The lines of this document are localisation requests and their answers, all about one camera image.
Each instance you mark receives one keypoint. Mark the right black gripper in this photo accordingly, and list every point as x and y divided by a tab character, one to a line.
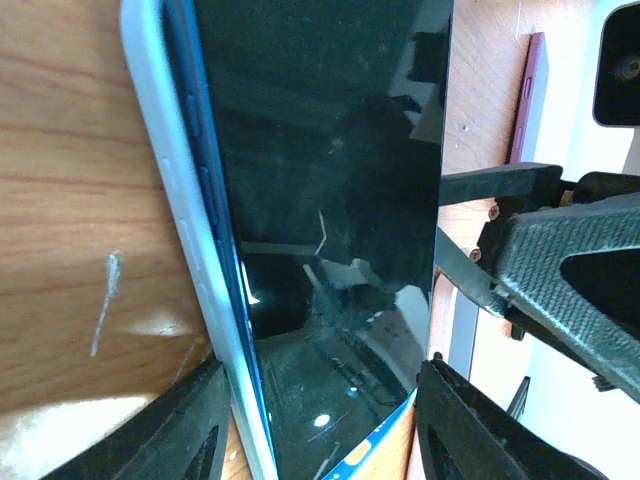
574	270

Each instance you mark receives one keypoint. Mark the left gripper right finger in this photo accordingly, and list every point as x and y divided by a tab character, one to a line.
463	434

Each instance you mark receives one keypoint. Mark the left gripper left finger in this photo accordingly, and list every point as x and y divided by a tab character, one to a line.
180	435

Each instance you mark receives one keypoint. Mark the blue smartphone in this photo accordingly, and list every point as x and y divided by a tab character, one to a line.
316	129

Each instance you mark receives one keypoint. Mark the light blue phone case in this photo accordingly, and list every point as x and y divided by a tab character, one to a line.
385	450

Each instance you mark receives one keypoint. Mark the maroon smartphone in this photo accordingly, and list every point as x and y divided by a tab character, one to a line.
531	102

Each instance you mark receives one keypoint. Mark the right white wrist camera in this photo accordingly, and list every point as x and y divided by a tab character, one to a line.
616	97

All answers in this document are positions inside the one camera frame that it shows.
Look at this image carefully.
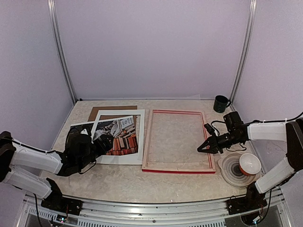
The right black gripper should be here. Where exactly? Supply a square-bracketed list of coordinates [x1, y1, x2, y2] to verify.
[198, 131, 242, 154]

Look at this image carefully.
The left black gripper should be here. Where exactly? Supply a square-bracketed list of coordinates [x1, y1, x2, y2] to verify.
[79, 134, 114, 169]

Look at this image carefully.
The cat and books photo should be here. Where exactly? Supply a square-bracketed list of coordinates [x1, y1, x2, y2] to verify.
[68, 116, 138, 156]

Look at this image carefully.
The clear acrylic sheet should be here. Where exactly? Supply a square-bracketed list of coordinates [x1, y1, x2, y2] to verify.
[151, 94, 206, 166]

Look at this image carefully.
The white photo mat board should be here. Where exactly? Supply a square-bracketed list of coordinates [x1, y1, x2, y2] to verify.
[91, 109, 145, 165]

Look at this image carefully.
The red wooden picture frame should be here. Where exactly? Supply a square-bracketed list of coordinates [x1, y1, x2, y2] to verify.
[142, 109, 216, 174]

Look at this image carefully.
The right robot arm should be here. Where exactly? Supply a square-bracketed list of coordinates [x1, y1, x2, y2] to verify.
[197, 111, 303, 214]

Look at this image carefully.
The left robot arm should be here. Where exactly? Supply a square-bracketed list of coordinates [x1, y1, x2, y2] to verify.
[0, 131, 113, 210]

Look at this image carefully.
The clear glass plate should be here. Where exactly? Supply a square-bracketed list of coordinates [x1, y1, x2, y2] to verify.
[218, 153, 261, 188]

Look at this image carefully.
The white orange bowl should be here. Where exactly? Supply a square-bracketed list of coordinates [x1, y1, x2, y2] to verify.
[239, 153, 261, 176]

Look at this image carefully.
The brown backing board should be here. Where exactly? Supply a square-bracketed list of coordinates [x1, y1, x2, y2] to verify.
[88, 105, 137, 122]

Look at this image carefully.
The dark green mug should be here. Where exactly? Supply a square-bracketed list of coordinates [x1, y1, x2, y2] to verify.
[213, 95, 231, 113]

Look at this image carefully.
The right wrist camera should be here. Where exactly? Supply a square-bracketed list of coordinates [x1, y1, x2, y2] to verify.
[204, 123, 216, 136]

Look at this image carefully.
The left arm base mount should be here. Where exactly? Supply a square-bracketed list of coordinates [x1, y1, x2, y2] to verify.
[41, 197, 83, 216]

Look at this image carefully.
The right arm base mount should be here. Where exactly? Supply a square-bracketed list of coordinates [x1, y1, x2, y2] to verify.
[225, 197, 267, 215]

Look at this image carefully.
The front aluminium rail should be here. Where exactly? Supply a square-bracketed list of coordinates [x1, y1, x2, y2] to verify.
[23, 188, 285, 227]

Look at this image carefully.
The right aluminium post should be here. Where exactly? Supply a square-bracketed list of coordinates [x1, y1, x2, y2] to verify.
[230, 0, 257, 103]

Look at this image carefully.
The aluminium post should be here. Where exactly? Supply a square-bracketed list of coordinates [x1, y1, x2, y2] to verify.
[47, 0, 78, 105]
[230, 0, 257, 103]

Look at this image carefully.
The left aluminium post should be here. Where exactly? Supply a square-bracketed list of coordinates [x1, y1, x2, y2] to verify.
[47, 0, 78, 105]

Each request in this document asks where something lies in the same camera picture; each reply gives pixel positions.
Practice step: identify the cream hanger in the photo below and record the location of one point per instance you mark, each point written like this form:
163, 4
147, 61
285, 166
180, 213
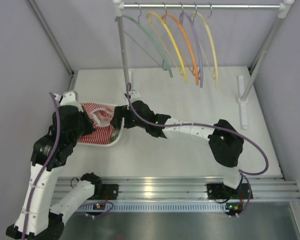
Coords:
214, 69

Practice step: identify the white plastic laundry basket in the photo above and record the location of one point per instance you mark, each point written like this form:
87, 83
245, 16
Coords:
115, 140

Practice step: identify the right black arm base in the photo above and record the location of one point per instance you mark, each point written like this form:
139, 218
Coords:
218, 191

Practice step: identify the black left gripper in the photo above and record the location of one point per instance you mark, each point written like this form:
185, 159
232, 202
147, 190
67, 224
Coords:
87, 124

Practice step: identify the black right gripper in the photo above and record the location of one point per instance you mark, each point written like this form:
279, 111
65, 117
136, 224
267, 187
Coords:
121, 112

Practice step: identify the green hanger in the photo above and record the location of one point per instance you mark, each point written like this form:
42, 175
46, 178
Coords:
165, 64

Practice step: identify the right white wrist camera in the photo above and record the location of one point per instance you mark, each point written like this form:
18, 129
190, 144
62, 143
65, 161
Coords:
133, 96

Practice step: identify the white slotted cable duct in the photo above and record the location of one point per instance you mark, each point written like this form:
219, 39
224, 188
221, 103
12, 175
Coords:
156, 207

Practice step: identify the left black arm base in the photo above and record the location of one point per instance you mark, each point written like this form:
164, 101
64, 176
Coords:
106, 192

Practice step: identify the orange hanger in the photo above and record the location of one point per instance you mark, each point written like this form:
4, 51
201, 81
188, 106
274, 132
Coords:
194, 68

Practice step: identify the red white striped tank top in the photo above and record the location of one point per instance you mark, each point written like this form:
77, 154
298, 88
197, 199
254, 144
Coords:
100, 125

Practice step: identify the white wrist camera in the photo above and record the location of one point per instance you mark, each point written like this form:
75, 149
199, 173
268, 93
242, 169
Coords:
68, 98
133, 96

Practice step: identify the yellow hanger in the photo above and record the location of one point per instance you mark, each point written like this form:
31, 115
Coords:
180, 67

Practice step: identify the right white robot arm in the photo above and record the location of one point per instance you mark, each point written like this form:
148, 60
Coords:
223, 140

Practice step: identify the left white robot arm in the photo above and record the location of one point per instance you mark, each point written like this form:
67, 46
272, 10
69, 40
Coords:
39, 219

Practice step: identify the purple hanger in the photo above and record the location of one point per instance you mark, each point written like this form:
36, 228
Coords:
197, 43

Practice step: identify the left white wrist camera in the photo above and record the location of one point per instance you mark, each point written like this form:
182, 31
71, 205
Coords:
68, 98

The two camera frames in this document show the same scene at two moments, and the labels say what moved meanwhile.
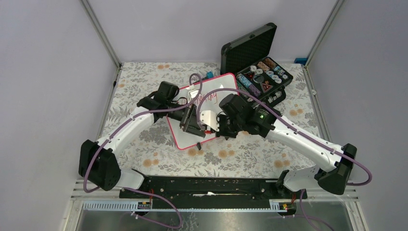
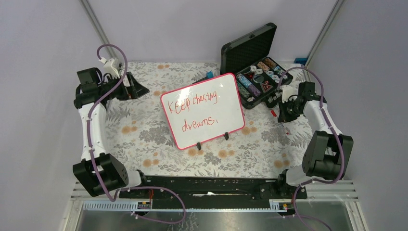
....................
For this exercise, find all lines in the records containing the word "document" and copy them.

The lines of this document are localisation requests and their answers, all about one camera image.
All answers in this document are positions inside the one camera frame that it shows.
Each request in this document asks where something lies in the same camera picture; each reply gives pixel positions.
The two camera frames in this document show the same scene at two moments, and the labels say what moved meanwhile.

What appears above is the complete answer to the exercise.